The details of the painting have an additional semantic meaning: a fat lazy cat, purring and bending its tail in pleasure, rubs against the shoulder of the hostess, an elegant merchant’s wife, who is happy to drink tea on the balcony, a city in the background with churches and shopping malls, and, in particular, a magnificent gastronomic still life.
Ripe red watermelon, a lush rosy cupcake, various buns, fruit, beautiful porcelain, a large samovar-all this is written in an unusually real and tangible way. It seems as if the painting was done by a person who had all this at home, saw it, tasted it, took part in such a meal… As a child, Yes, perhaps. But the painting was done by a 40-year-old man who was starving, living in revolutionary times, looking for additional ways to earn money and was paralyzed.The heroine of the picture
The heroine of the picture is Galina Vladimirovna Adercas, a Baroness of an ancient clan of the XIII century. At that time, the girl was a first-year medical student, although in the picture she looks much older and more imposing than she really was. However, the author did not pursue the goal of portrait similarity – it is rather a collective image that becomes the personification of the entire County town. A truly Russian woman in abundance! She is literally glowing with health.

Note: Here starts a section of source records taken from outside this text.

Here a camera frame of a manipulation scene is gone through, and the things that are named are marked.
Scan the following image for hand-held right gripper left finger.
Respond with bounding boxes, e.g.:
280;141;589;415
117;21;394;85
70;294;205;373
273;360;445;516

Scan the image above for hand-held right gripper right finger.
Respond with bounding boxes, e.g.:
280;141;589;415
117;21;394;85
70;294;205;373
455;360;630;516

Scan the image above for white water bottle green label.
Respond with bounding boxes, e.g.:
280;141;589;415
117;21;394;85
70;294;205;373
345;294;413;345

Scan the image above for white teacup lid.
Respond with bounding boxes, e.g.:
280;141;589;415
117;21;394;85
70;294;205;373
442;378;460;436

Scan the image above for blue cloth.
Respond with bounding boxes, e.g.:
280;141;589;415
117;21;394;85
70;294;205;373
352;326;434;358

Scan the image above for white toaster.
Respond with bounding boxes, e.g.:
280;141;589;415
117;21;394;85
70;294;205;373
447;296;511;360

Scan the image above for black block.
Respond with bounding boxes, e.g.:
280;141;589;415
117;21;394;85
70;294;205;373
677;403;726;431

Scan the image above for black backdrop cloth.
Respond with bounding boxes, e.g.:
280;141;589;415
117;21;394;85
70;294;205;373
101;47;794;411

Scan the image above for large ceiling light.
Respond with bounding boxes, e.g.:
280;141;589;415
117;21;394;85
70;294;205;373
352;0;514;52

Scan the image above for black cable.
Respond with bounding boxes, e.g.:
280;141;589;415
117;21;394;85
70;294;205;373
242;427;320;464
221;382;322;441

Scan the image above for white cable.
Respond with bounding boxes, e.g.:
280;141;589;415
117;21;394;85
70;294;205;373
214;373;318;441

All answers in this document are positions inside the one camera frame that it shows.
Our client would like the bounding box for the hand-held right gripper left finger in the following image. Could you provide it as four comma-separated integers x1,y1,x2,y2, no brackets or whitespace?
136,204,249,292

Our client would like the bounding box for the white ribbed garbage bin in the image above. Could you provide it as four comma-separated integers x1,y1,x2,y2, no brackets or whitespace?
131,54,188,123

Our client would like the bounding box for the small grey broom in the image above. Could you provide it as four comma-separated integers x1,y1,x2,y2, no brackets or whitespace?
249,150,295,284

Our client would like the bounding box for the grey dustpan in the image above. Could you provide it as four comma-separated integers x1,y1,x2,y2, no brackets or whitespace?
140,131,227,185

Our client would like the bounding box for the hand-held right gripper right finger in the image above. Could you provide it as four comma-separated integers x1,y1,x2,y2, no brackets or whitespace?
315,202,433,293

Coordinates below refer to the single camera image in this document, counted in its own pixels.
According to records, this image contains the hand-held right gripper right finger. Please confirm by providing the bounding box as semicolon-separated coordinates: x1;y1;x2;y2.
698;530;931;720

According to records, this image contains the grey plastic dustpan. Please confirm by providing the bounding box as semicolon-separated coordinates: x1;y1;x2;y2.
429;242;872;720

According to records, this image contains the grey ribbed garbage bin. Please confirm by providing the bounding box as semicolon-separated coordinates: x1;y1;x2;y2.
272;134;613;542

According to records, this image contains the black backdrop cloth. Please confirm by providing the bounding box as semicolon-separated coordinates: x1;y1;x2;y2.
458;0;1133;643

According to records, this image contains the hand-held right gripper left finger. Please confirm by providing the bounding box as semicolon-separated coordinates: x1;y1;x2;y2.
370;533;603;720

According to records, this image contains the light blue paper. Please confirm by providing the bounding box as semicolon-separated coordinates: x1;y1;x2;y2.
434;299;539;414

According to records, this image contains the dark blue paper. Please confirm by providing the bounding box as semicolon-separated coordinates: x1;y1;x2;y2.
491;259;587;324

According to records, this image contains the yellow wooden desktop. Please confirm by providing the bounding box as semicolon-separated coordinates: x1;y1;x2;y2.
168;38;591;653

Sitting comfortably with one elbow propped on the other and her little finger arched coquettishly, she drinks tea from a saucer. Her appearance repeats other details of the picture:
– rounded shapes ironically repeat the curves of the samovar,
– snow-white skin with a blush echoes the pinkish clouds,
– blue eyes are in tune with the sky blue sky,
– headdress and earrings repeat the pattern on the saucer (blue plate with gold ornament),
– the delicate scarlet color of the lips is combined with the palette in the image of a watermelon.
The folds of her dark purple dress accentuate the whiteness of her rounded bare shoulders and the fresh color of her pink face. A Sunny summer day tends towards evening. Pink clouds float in the blue-green sky. The samovar was already boiling hot on the table. Absolutely dominating the composition of the picture, filling most of it, this snow-white merchant rules the half-asleep provincial town that she represents. And behind the heroine slowly flows street life. On the one hand, there is a guest courtyard and churches. On the other side is the heavy gate of a blue house, on the balcony of which an old merchant and his wife are also sitting at the samovar, drinking tea from a saucer. The Sunny, sparkling picture seems to be an inspired poem about the beauty of Russia, about a Russian woman.
Spring of 1919 in the Winter Palace, renamed the Palace of arts, opens “the First state free exhibition of works of art.” It is attended by more than three hundred artists, representatives of all directions. This is the first major exhibition in revolutionary Petrograd. The halls of the Palace are filled with a new audience – factory workers, sailors, soldiers of the newly born red Army. In the center of the wall provided to the academician of painting Kustodiev – “merchant’s wife for tea”.
This is his farewell to the past and the first experiments on reflection in the painting of a new era. Kustodiev is not present on the opening day. For the past three years, the disease has left him half-paralyzed and confined to a chair. Back in 1911, he was diagnosed with tuberculosis of the bones, later a tumor formed in the spine. The disease progressed. But the strange thing is that the more complex the disease and the more suffering in the artist’s life, the more vital juices, joy, light and flowers are in his canvases. The worse his physical condition got, the brighter and more fun his work became. Kustodiev found his salvation in painting.